[[ Provided data, beginning ]]

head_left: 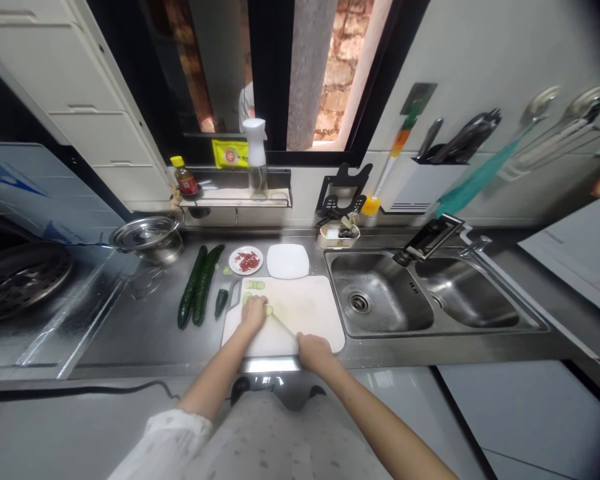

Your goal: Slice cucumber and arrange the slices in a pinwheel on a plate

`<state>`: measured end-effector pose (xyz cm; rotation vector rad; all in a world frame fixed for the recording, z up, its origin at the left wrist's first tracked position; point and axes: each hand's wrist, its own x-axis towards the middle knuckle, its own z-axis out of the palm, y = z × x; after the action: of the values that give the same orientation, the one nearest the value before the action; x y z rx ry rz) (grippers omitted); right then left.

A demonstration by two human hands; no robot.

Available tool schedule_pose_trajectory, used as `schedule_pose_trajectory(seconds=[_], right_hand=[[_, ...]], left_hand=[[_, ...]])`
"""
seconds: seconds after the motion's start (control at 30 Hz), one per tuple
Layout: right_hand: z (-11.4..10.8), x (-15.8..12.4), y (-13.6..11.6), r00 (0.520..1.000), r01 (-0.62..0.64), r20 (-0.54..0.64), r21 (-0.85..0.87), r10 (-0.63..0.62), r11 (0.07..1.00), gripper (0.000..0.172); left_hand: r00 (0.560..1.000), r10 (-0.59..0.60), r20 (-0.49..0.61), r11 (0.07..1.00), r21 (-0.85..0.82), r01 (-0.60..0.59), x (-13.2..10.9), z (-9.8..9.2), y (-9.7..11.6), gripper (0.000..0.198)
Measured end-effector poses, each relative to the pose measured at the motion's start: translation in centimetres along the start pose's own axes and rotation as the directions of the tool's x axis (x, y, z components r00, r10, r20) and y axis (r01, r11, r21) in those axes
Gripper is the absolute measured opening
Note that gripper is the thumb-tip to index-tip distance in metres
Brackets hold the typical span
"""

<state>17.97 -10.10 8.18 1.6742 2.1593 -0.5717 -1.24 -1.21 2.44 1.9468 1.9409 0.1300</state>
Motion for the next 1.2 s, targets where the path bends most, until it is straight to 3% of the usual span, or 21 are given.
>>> schedule_pose_trajectory(seconds=[0.23,0.47,0.73,0.97,1.2], right_hand=[[-1.1,-1.4,1.0,0.999,-0.010,0.040,0.036,0.009,0.999,0.030],[-0.4,-2.0,1.9,0.997,-0.048,-0.058,0.133,0.056,0.990,0.025],[-0.9,-1.6,2.9,0.983,-0.159,-0.051,0.218,0.174,0.963,0.025],[-1.2,-0.6,3.6,0.972,-0.212,-0.052,0.222,0.229,0.952,0.026],[-1.2,0.0,3.3,0.972,-0.203,-0.067,0.245,0.225,0.948,0.027]], left_hand=[[0.993,0.116,-0.001,0.985,0.128,-0.115,-1.8,-0.3,0.4,0.029],[0.995,0.087,-0.040,0.990,0.115,-0.082,-1.8,-0.1,0.5,0.024],[0.994,0.069,-0.084,0.998,0.016,-0.068,-1.4,0.2,0.2,0.020],[0.989,-0.095,-0.112,0.966,-0.250,0.064,-1.8,0.3,-0.4,0.016],[0.945,-0.295,-0.141,0.887,-0.407,0.216,-2.6,-0.6,-3.1,0.016]])
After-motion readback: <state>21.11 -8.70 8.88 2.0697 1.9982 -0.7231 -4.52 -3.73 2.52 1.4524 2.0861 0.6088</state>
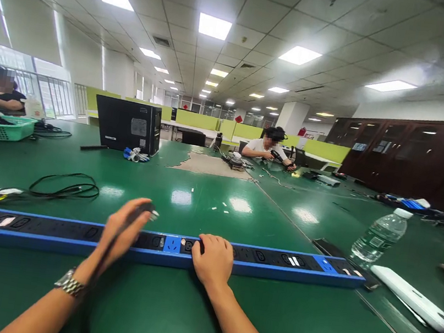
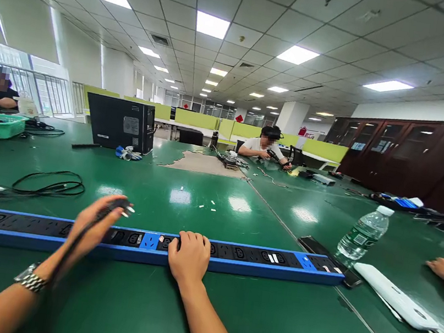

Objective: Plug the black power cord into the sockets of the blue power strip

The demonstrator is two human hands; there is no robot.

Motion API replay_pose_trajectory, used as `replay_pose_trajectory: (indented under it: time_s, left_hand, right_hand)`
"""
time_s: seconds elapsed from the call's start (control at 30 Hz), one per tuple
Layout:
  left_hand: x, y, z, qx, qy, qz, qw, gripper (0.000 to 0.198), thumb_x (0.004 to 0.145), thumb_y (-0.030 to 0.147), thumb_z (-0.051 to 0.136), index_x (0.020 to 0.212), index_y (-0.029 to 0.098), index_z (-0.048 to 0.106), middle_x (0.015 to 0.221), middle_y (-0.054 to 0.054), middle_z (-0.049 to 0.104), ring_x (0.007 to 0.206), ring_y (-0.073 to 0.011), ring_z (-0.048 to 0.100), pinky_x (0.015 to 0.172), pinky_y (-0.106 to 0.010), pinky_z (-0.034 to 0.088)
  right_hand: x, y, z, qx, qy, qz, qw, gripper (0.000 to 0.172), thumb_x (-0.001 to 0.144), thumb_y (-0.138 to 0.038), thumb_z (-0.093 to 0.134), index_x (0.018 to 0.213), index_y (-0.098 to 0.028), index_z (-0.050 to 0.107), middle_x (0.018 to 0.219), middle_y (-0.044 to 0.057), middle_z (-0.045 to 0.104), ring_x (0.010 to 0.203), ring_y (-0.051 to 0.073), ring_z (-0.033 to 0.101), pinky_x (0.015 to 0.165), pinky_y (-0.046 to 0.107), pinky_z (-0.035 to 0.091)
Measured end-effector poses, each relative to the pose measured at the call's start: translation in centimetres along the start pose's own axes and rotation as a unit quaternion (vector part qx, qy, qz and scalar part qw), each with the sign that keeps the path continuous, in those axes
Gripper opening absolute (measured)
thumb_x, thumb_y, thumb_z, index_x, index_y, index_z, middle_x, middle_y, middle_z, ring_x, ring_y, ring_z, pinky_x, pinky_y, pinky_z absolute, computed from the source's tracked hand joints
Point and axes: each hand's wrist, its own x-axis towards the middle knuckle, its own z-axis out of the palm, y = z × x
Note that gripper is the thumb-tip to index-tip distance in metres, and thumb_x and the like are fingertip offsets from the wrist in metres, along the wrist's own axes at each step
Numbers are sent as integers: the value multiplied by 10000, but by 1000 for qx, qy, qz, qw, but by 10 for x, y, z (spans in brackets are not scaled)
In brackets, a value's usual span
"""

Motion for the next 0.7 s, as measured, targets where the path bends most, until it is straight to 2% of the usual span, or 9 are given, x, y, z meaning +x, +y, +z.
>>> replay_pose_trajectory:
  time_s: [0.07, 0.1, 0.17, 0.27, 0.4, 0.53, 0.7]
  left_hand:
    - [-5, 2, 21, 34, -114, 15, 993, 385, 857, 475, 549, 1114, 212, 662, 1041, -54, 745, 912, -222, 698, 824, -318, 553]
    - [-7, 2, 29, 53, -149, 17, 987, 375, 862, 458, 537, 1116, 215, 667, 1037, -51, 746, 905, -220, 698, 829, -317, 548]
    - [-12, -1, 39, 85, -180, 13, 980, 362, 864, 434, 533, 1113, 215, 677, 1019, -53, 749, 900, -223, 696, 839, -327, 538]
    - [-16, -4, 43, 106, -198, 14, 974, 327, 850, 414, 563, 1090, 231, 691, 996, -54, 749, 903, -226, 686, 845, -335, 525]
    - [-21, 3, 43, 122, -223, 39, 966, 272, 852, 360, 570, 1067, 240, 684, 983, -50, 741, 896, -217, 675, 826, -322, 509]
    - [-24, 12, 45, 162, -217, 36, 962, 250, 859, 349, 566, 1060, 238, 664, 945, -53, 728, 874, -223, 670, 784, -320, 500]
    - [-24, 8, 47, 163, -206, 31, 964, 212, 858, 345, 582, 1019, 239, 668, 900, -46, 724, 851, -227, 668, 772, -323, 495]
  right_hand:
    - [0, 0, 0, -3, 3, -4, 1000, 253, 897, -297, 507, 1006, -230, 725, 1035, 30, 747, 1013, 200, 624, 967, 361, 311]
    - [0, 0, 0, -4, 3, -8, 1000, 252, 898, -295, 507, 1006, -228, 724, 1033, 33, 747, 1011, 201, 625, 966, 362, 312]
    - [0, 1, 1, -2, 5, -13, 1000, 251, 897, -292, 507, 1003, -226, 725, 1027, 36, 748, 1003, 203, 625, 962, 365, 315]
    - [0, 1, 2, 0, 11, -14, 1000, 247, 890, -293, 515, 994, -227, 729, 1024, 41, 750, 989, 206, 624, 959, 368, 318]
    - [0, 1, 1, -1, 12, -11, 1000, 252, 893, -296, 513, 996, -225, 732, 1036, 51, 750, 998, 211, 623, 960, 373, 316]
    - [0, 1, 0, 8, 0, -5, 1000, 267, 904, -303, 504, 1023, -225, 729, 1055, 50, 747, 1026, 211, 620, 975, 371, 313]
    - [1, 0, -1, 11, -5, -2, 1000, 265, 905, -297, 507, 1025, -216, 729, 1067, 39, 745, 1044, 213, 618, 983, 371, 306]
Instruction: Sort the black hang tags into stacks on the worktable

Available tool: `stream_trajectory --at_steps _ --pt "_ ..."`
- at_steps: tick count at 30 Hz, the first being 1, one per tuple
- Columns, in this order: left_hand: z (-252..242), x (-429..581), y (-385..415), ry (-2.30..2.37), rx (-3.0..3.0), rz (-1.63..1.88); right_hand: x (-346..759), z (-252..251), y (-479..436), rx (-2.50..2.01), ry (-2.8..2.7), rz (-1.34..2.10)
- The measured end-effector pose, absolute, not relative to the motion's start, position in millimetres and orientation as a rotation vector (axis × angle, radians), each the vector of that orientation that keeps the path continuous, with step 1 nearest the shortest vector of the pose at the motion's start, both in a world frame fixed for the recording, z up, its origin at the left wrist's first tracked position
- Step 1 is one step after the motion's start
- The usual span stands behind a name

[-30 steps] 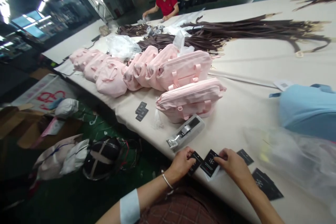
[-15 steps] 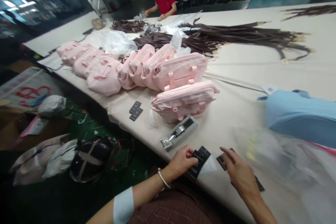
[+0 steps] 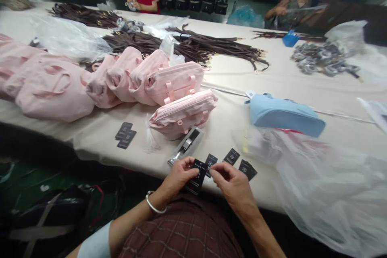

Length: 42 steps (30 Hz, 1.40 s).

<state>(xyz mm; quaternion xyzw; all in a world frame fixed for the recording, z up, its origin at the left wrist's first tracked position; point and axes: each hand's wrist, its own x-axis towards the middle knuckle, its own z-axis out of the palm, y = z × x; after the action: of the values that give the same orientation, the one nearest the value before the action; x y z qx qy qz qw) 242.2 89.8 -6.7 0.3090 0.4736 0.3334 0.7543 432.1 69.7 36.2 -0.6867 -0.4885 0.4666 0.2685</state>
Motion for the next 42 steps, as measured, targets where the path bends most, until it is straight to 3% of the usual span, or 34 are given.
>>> stream_trajectory --at_steps 13,21,27,33,37,42 --pt "4 164 81 1.202 1.2 0.818 324 36 83 -1.901 -1.674 0.947" --pt "-5 127 70 1.227 1.854 0.771 292 25 89 -1.797 -1.552 1.108" --pt "8 76 72 0.989 1.681 0.808 269 14 81 -1.658 -1.165 1.63" --pt "-47 -21 120 2.121 1.382 0.649 250 16 72 -1.618 -1.083 1.599" --pt "-82 -58 148 2.285 1.344 0.499 250 6 73 -1.657 -1.148 1.663" --pt "-91 -59 164 2.266 1.361 0.409 248 4 74 -1.679 -1.191 1.669"
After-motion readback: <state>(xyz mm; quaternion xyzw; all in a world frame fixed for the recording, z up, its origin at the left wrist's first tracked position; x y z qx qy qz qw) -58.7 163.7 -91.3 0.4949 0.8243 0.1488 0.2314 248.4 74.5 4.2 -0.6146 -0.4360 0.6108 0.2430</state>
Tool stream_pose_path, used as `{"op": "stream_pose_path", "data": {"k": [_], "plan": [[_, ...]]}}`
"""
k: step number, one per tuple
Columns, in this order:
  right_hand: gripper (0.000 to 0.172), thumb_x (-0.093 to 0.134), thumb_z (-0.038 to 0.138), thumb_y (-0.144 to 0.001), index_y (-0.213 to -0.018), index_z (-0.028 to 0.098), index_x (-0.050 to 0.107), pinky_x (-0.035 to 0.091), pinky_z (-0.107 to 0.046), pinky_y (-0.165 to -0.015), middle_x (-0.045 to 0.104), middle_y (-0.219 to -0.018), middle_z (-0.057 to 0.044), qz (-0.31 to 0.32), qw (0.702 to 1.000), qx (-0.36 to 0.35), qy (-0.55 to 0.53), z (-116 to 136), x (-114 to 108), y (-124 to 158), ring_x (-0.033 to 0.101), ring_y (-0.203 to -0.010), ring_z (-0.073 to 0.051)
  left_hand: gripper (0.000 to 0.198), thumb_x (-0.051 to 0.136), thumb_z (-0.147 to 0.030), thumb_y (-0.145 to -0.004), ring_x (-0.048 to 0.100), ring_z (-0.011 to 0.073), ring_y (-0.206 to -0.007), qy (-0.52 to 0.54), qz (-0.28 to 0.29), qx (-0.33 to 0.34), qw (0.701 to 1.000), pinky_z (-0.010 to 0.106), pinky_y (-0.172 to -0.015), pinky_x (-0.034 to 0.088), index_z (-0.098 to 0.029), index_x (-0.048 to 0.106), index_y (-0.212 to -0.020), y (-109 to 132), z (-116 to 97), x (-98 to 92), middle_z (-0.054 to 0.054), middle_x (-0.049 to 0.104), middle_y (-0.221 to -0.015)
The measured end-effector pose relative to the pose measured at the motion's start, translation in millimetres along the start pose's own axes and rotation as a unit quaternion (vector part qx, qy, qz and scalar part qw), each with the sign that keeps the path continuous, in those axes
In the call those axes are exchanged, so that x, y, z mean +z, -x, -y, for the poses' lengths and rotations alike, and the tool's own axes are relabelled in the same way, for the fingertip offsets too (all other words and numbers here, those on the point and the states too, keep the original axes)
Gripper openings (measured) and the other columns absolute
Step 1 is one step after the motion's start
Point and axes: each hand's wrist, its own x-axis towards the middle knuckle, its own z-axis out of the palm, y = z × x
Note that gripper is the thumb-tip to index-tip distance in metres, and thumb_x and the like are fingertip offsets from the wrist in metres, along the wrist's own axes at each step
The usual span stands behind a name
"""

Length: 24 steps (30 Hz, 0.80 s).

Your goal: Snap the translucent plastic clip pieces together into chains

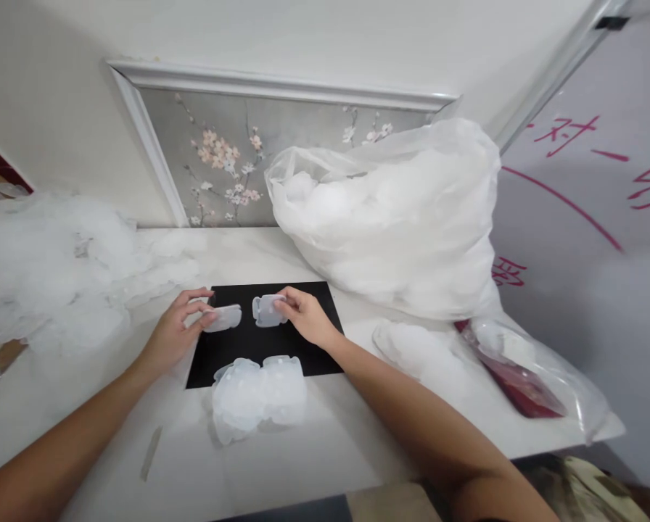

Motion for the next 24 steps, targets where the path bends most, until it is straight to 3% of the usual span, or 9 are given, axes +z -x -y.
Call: {"op": "stream_pose_path", "data": {"k": [2, 4, 7, 10, 14, 24], "plan": [[0.027, 0.067, 0.045, -0.082, -0.091, 0.019, 0.065, 0.054, -0.033, -0.071, 0.069, -0.076, -0.001, 0.025, 0.986, 0.086, -0.144, 0.6, 1.0, -1.3, 0.066, -0.071, -0.017, 0.033, 0.064, -0.053, -0.079, 0.063, 0.0251, -0.096, 0.095, 0.007, -0.067, 0.993, 0.039, -0.086, 0.05, -0.02, 0.066, -0.078, 1.6, -4.7, 0.4, 0.008, 0.068, -0.104], [0.03, 0.071, 0.043, -0.08, -0.096, 0.019, 0.067, 0.056, -0.031, -0.071, 0.071, -0.081, -0.002, 0.047, 0.96, 0.141, -0.238, 1.7, 1.2, -2.3, 0.068, -0.072, -0.016, 0.037, 0.069, -0.055, -0.076, 0.065, 0.0214, -0.081, 0.215, 0.036, -0.142, 0.965, 0.035, -0.076, 0.053, -0.02, 0.063, -0.086, 3.3, -7.9, 1.5, 0.005, 0.07, -0.089], [0.029, 0.067, 0.042, -0.085, -0.099, 0.016, 0.068, 0.057, -0.032, -0.072, 0.073, -0.083, -0.006, 0.054, 0.937, 0.184, -0.291, 4.0, 0.6, -2.9, 0.07, -0.073, -0.017, 0.035, 0.073, -0.045, -0.076, 0.068, 0.0206, -0.08, 0.336, 0.069, -0.213, 0.915, 0.033, -0.074, 0.055, -0.019, 0.062, -0.096, 4.7, -10.9, 3.1, 0.006, 0.072, -0.089], [0.034, 0.056, 0.045, -0.093, -0.102, 0.014, 0.068, 0.057, -0.033, -0.073, 0.074, -0.084, -0.009, 0.049, 0.928, 0.204, -0.307, 5.0, -0.4, -3.1, 0.071, -0.074, -0.018, 0.025, 0.059, -0.037, -0.09, 0.071, 0.0214, -0.085, 0.392, 0.082, -0.255, 0.88, 0.034, -0.078, 0.057, -0.017, 0.063, -0.106, 3.9, -14.7, 2.9, 0.01, 0.073, -0.096], [0.041, 0.046, 0.046, -0.098, -0.106, 0.012, 0.068, 0.058, -0.034, -0.075, 0.074, -0.084, -0.011, 0.052, 0.923, 0.219, -0.313, 2.5, -1.9, -3.5, 0.072, -0.074, -0.018, 0.031, 0.039, -0.033, -0.1, 0.072, 0.0226, -0.088, 0.438, 0.078, -0.297, 0.845, 0.038, -0.082, 0.058, -0.014, 0.063, -0.105, 1.7, -21.6, 1.5, 0.013, 0.074, -0.1], [0.043, 0.04, 0.043, -0.1, -0.107, 0.012, 0.068, 0.058, -0.033, -0.073, 0.074, -0.082, -0.011, 0.059, 0.918, 0.222, -0.322, 1.9, -3.3, -0.9, 0.071, -0.07, -0.017, 0.038, 0.034, -0.036, -0.101, 0.073, 0.0248, -0.087, 0.481, 0.103, -0.292, 0.82, 0.043, -0.085, 0.057, -0.014, 0.065, -0.1, 5.2, -19.9, 2.2, 0.015, 0.074, -0.099]]}}
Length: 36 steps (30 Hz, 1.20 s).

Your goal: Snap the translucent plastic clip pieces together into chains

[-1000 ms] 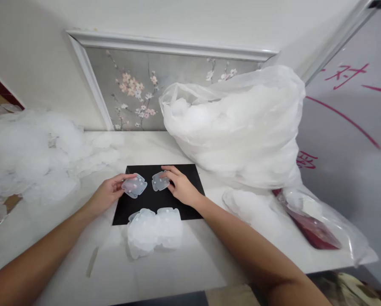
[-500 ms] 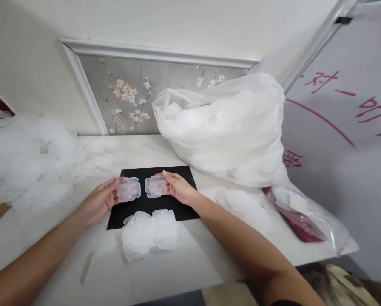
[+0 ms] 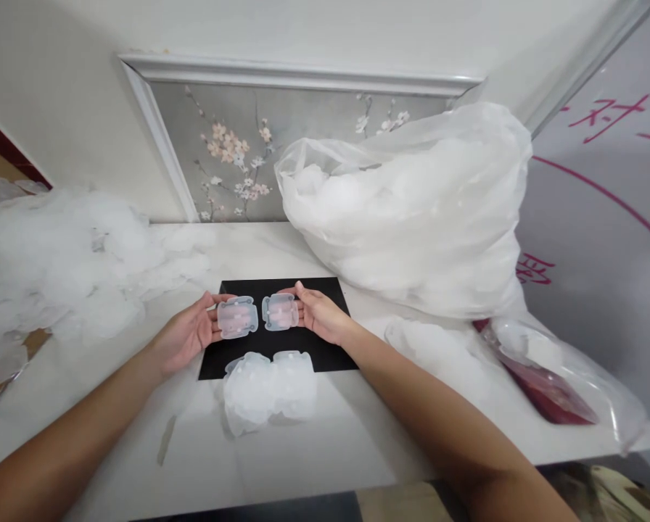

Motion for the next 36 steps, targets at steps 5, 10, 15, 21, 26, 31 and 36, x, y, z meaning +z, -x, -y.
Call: {"op": "stream_pose_path", "data": {"k": [5, 10, 15, 21, 26, 31, 36], "plan": [[0.045, 0.037, 0.044, -0.101, -0.11, 0.012, 0.067, 0.058, -0.034, -0.074, 0.074, -0.08, -0.011, -0.001, 1.0, 0.005, 0.011, 1.4, -1.2, -1.9, 0.071, -0.068, -0.017, 0.036, 0.039, -0.038, -0.099, 0.073, 0.0251, -0.087, -0.016, 0.017, -0.004, 1.0, 0.04, -0.081, 0.058, -0.014, 0.065, -0.103, -0.5, -2.7, 0.3, 0.014, 0.074, -0.1], [0.046, 0.036, 0.045, -0.101, -0.111, 0.012, 0.066, 0.057, -0.033, -0.073, 0.074, -0.08, -0.01, 0.005, 1.0, 0.006, 0.016, 3.3, -1.0, -3.6, 0.07, -0.066, -0.016, 0.038, 0.037, -0.04, -0.099, 0.072, 0.0256, -0.09, -0.031, 0.029, -0.006, 0.999, 0.04, -0.082, 0.058, -0.014, 0.064, -0.105, 0.8, -4.5, 2.4, 0.015, 0.074, -0.103], [0.048, 0.033, 0.045, -0.102, -0.111, 0.012, 0.065, 0.057, -0.031, -0.07, 0.073, -0.078, -0.009, -0.005, 1.0, 0.012, 0.022, 10.0, 2.7, 1.4, 0.069, -0.064, -0.016, 0.039, 0.036, -0.04, -0.099, 0.072, 0.0261, -0.091, -0.033, 0.024, -0.006, 0.999, 0.042, -0.084, 0.057, -0.015, 0.064, -0.104, 3.8, -7.7, 5.9, 0.015, 0.073, -0.105], [0.051, 0.034, 0.052, -0.099, -0.109, 0.013, 0.066, 0.057, -0.03, -0.068, 0.073, -0.079, -0.009, -0.005, 0.999, -0.014, 0.043, 27.7, 7.0, 9.8, 0.069, -0.064, -0.016, 0.038, 0.038, -0.04, -0.099, 0.072, 0.0258, -0.09, -0.028, 0.019, 0.003, 0.999, 0.041, -0.081, 0.058, -0.015, 0.065, -0.1, 3.8, -11.0, 7.3, 0.015, 0.073, -0.106], [0.053, 0.035, 0.056, -0.098, -0.11, 0.014, 0.066, 0.057, -0.033, -0.074, 0.073, -0.083, -0.01, -0.002, 0.997, -0.03, 0.075, 33.6, 4.7, 16.8, 0.07, -0.07, -0.017, 0.039, 0.045, -0.048, -0.095, 0.071, 0.0273, -0.093, -0.058, 0.069, 0.028, 0.996, 0.045, -0.086, 0.056, -0.018, 0.067, -0.103, 3.5, -9.1, 5.1, 0.014, 0.073, -0.108], [0.056, 0.059, 0.067, -0.08, -0.108, 0.019, 0.069, 0.05, -0.04, -0.095, 0.072, -0.107, -0.011, 0.133, 0.958, -0.08, 0.24, 30.3, 7.1, 54.4, 0.068, -0.101, -0.023, 0.037, 0.059, -0.051, -0.087, 0.061, 0.0316, -0.118, -0.342, 0.301, 0.044, 0.889, 0.045, -0.101, 0.046, -0.023, 0.072, -0.108, 30.0, -14.6, 9.7, 0.012, 0.068, -0.124], [0.031, 0.067, 0.042, -0.084, -0.11, 0.026, 0.072, 0.025, -0.047, -0.116, 0.064, -0.13, -0.01, 0.324, 0.835, -0.051, 0.442, 36.6, 13.3, 90.6, 0.04, -0.14, -0.026, 0.027, 0.067, -0.025, -0.084, 0.043, 0.031, -0.137, -0.508, 0.435, 0.056, 0.741, 0.048, -0.118, 0.02, -0.028, 0.074, -0.109, 57.4, -27.6, 17.9, 0.007, 0.059, -0.139]]}}
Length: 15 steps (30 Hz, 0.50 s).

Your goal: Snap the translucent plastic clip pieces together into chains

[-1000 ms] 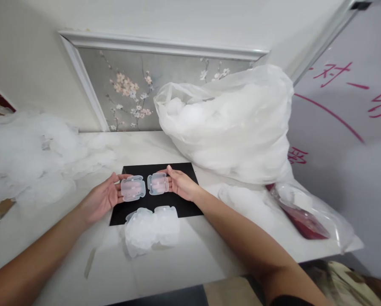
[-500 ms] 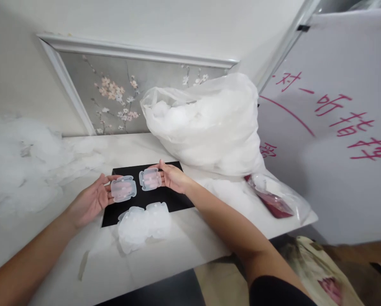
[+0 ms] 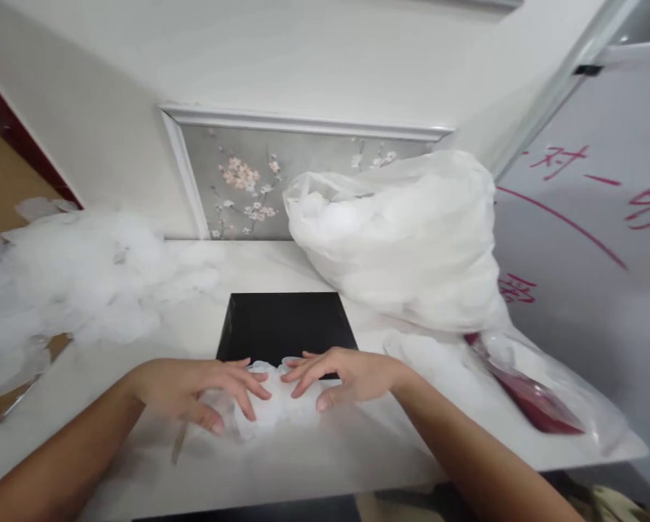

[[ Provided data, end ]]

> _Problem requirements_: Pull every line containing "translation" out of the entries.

> _Response to this exercise_:
Measured end-effector poses, each relative to the pose measured at the motion's start: translation in centimetres along the start pose's own axes and rotation as the directions of the tool's x axis (x, y, z components r00, r10, r20) and y axis (r01, r11, r21) in those axes
Measured end-effector poses, each relative to the pose measured at the call's start: translation in centimetres along the start pose's own axes and rotation as a unit quaternion (vector part qx, qy, qz and scalar part qw), each with the sign that keeps the path continuous, in those axes
The measured end-effector pose relative to the pose measured at the motion's start, translation in millimetres along the start pose's own axes and rotation as a unit quaternion (vector part qx, qy, qz and scalar part qw), each with the sign that keeps the path continuous, in those axes

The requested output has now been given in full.